> _What the task requires_: Your answer must be an exact copy of the entries below, with every picture removed.

Source data:
————————
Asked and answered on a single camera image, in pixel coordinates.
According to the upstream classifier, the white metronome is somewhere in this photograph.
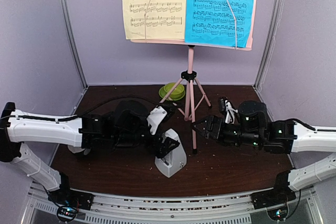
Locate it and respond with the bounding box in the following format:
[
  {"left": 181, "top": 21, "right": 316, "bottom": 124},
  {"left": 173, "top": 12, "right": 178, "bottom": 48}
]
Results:
[{"left": 154, "top": 129, "right": 187, "bottom": 178}]

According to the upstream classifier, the pink music stand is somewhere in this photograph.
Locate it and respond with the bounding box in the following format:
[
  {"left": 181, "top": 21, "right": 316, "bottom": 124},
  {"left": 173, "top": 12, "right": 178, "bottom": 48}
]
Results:
[{"left": 128, "top": 0, "right": 259, "bottom": 155}]

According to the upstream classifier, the blue sheet music page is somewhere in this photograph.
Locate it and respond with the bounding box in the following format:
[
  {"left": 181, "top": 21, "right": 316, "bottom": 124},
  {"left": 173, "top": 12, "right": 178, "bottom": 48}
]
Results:
[{"left": 184, "top": 0, "right": 256, "bottom": 48}]

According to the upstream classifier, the yellow sheet music page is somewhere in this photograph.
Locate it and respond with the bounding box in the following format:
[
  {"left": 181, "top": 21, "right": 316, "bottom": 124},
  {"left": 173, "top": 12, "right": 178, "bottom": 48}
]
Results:
[{"left": 122, "top": 0, "right": 186, "bottom": 40}]

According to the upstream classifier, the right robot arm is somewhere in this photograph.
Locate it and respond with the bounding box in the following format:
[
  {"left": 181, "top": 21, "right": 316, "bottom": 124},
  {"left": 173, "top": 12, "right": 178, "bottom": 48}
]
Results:
[{"left": 192, "top": 99, "right": 335, "bottom": 204}]

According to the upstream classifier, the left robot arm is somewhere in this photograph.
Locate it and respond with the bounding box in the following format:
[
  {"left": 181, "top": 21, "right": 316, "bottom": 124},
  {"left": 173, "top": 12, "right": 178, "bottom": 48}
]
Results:
[{"left": 1, "top": 100, "right": 187, "bottom": 205}]

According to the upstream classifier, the green plastic bowl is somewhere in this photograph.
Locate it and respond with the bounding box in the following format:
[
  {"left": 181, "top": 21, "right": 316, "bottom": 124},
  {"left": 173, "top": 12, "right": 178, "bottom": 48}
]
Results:
[{"left": 163, "top": 82, "right": 185, "bottom": 100}]

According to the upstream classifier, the green plastic saucer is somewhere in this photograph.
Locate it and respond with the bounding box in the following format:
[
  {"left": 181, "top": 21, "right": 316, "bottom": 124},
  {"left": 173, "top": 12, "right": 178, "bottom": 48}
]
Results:
[{"left": 159, "top": 87, "right": 186, "bottom": 102}]

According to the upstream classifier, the white and navy bowl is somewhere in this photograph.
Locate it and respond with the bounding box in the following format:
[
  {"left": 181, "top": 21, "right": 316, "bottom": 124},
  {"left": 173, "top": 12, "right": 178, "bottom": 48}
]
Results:
[{"left": 67, "top": 145, "right": 91, "bottom": 156}]

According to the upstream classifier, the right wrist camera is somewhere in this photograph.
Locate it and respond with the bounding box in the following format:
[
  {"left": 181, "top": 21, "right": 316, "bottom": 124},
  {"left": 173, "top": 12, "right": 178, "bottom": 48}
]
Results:
[{"left": 218, "top": 97, "right": 238, "bottom": 124}]

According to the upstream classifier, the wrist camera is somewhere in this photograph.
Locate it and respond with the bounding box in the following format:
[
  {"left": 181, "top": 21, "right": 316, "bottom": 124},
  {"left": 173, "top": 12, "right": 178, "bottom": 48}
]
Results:
[
  {"left": 146, "top": 106, "right": 167, "bottom": 135},
  {"left": 218, "top": 97, "right": 238, "bottom": 124}
]

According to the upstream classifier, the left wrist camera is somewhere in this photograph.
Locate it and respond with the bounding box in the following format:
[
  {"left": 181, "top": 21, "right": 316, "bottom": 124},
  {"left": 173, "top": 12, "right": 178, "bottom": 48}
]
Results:
[{"left": 146, "top": 106, "right": 167, "bottom": 135}]

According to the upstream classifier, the front aluminium rail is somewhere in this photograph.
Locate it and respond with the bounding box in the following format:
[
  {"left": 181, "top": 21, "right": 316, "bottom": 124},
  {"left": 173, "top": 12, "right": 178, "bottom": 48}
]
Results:
[{"left": 22, "top": 179, "right": 323, "bottom": 224}]

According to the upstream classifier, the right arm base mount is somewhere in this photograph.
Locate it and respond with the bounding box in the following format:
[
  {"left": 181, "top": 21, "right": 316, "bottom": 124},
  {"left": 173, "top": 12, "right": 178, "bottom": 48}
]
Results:
[{"left": 251, "top": 189, "right": 301, "bottom": 222}]

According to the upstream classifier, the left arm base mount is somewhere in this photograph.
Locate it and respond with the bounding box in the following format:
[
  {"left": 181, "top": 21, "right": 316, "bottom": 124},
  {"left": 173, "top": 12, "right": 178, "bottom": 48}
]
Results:
[{"left": 47, "top": 190, "right": 94, "bottom": 222}]

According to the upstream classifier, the right aluminium frame post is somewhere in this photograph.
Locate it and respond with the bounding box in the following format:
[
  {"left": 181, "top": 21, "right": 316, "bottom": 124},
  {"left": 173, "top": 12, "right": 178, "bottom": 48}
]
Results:
[{"left": 254, "top": 0, "right": 284, "bottom": 93}]

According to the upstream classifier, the aluminium frame post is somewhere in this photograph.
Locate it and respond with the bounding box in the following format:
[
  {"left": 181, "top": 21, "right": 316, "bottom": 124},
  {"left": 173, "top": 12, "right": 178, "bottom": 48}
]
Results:
[
  {"left": 254, "top": 0, "right": 284, "bottom": 93},
  {"left": 60, "top": 0, "right": 88, "bottom": 89}
]

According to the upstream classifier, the left aluminium frame post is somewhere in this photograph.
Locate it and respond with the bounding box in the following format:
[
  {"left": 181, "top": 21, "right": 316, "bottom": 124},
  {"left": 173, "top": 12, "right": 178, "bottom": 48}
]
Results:
[{"left": 60, "top": 0, "right": 88, "bottom": 89}]
————————
> _Solved problem_:
Asked and answered on a single camera image, in pixel coordinates.
According to the upstream classifier, the white metronome is somewhere in this photograph.
Locate it and respond with the bounding box in the following format:
[
  {"left": 181, "top": 21, "right": 316, "bottom": 124},
  {"left": 173, "top": 12, "right": 178, "bottom": 48}
]
Results:
[{"left": 154, "top": 129, "right": 187, "bottom": 178}]

According to the upstream classifier, the pink music stand is somewhere in this photograph.
Locate it and respond with the bounding box in the following format:
[
  {"left": 181, "top": 21, "right": 316, "bottom": 124},
  {"left": 173, "top": 12, "right": 178, "bottom": 48}
]
Results:
[{"left": 128, "top": 0, "right": 259, "bottom": 155}]

According to the upstream classifier, the blue sheet music page is somewhere in this photograph.
Locate it and respond with the bounding box in the following format:
[
  {"left": 181, "top": 21, "right": 316, "bottom": 124},
  {"left": 173, "top": 12, "right": 178, "bottom": 48}
]
Results:
[{"left": 184, "top": 0, "right": 256, "bottom": 48}]

According to the upstream classifier, the yellow sheet music page is somewhere in this photograph.
Locate it and respond with the bounding box in the following format:
[
  {"left": 181, "top": 21, "right": 316, "bottom": 124},
  {"left": 173, "top": 12, "right": 178, "bottom": 48}
]
Results:
[{"left": 122, "top": 0, "right": 186, "bottom": 40}]

According to the upstream classifier, the right robot arm is somewhere in this photograph.
Locate it and respond with the bounding box in the following format:
[
  {"left": 181, "top": 21, "right": 316, "bottom": 124},
  {"left": 173, "top": 12, "right": 178, "bottom": 48}
]
Results:
[{"left": 192, "top": 99, "right": 335, "bottom": 204}]

According to the upstream classifier, the left robot arm is somewhere in this photograph.
Locate it and respond with the bounding box in the following format:
[
  {"left": 181, "top": 21, "right": 316, "bottom": 124},
  {"left": 173, "top": 12, "right": 178, "bottom": 48}
]
Results:
[{"left": 1, "top": 100, "right": 187, "bottom": 205}]

According to the upstream classifier, the green plastic bowl is somewhere in this photograph.
Locate it and respond with the bounding box in the following format:
[
  {"left": 181, "top": 21, "right": 316, "bottom": 124},
  {"left": 173, "top": 12, "right": 178, "bottom": 48}
]
Results:
[{"left": 163, "top": 82, "right": 185, "bottom": 100}]

According to the upstream classifier, the green plastic saucer is somewhere in this photograph.
Locate it and respond with the bounding box in the following format:
[
  {"left": 181, "top": 21, "right": 316, "bottom": 124},
  {"left": 173, "top": 12, "right": 178, "bottom": 48}
]
Results:
[{"left": 159, "top": 87, "right": 186, "bottom": 102}]

According to the upstream classifier, the white and navy bowl is somewhere in this photograph.
Locate it and respond with the bounding box in the following format:
[
  {"left": 181, "top": 21, "right": 316, "bottom": 124},
  {"left": 173, "top": 12, "right": 178, "bottom": 48}
]
Results:
[{"left": 67, "top": 145, "right": 91, "bottom": 156}]

According to the upstream classifier, the right wrist camera is somewhere in this photograph.
Locate it and respond with the bounding box in the following format:
[
  {"left": 181, "top": 21, "right": 316, "bottom": 124},
  {"left": 173, "top": 12, "right": 178, "bottom": 48}
]
Results:
[{"left": 218, "top": 97, "right": 238, "bottom": 124}]

According to the upstream classifier, the wrist camera is somewhere in this photograph.
Locate it and respond with the bounding box in the following format:
[
  {"left": 181, "top": 21, "right": 316, "bottom": 124},
  {"left": 173, "top": 12, "right": 178, "bottom": 48}
]
Results:
[
  {"left": 146, "top": 106, "right": 167, "bottom": 135},
  {"left": 218, "top": 97, "right": 238, "bottom": 124}
]

According to the upstream classifier, the left wrist camera is somewhere in this photograph.
Locate it and respond with the bounding box in the following format:
[
  {"left": 181, "top": 21, "right": 316, "bottom": 124},
  {"left": 173, "top": 12, "right": 178, "bottom": 48}
]
Results:
[{"left": 146, "top": 106, "right": 167, "bottom": 135}]

According to the upstream classifier, the front aluminium rail is somewhere in this photograph.
Locate it and respond with the bounding box in the following format:
[
  {"left": 181, "top": 21, "right": 316, "bottom": 124},
  {"left": 173, "top": 12, "right": 178, "bottom": 48}
]
Results:
[{"left": 22, "top": 179, "right": 323, "bottom": 224}]

According to the upstream classifier, the right arm base mount is somewhere in this photograph.
Locate it and respond with the bounding box in the following format:
[
  {"left": 181, "top": 21, "right": 316, "bottom": 124},
  {"left": 173, "top": 12, "right": 178, "bottom": 48}
]
Results:
[{"left": 251, "top": 189, "right": 301, "bottom": 222}]

According to the upstream classifier, the left arm base mount is somewhere in this photograph.
Locate it and respond with the bounding box in the following format:
[
  {"left": 181, "top": 21, "right": 316, "bottom": 124},
  {"left": 173, "top": 12, "right": 178, "bottom": 48}
]
Results:
[{"left": 47, "top": 190, "right": 94, "bottom": 222}]

According to the upstream classifier, the right aluminium frame post is somewhere in this photograph.
Locate it and respond with the bounding box in the following format:
[
  {"left": 181, "top": 21, "right": 316, "bottom": 124},
  {"left": 173, "top": 12, "right": 178, "bottom": 48}
]
Results:
[{"left": 254, "top": 0, "right": 284, "bottom": 93}]

According to the upstream classifier, the aluminium frame post is somewhere in this photograph.
Locate it and respond with the bounding box in the following format:
[
  {"left": 181, "top": 21, "right": 316, "bottom": 124},
  {"left": 173, "top": 12, "right": 178, "bottom": 48}
]
Results:
[
  {"left": 254, "top": 0, "right": 284, "bottom": 93},
  {"left": 60, "top": 0, "right": 88, "bottom": 89}
]

According to the upstream classifier, the left aluminium frame post is somewhere in this photograph.
Locate it and respond with the bounding box in the following format:
[
  {"left": 181, "top": 21, "right": 316, "bottom": 124},
  {"left": 173, "top": 12, "right": 178, "bottom": 48}
]
Results:
[{"left": 60, "top": 0, "right": 88, "bottom": 89}]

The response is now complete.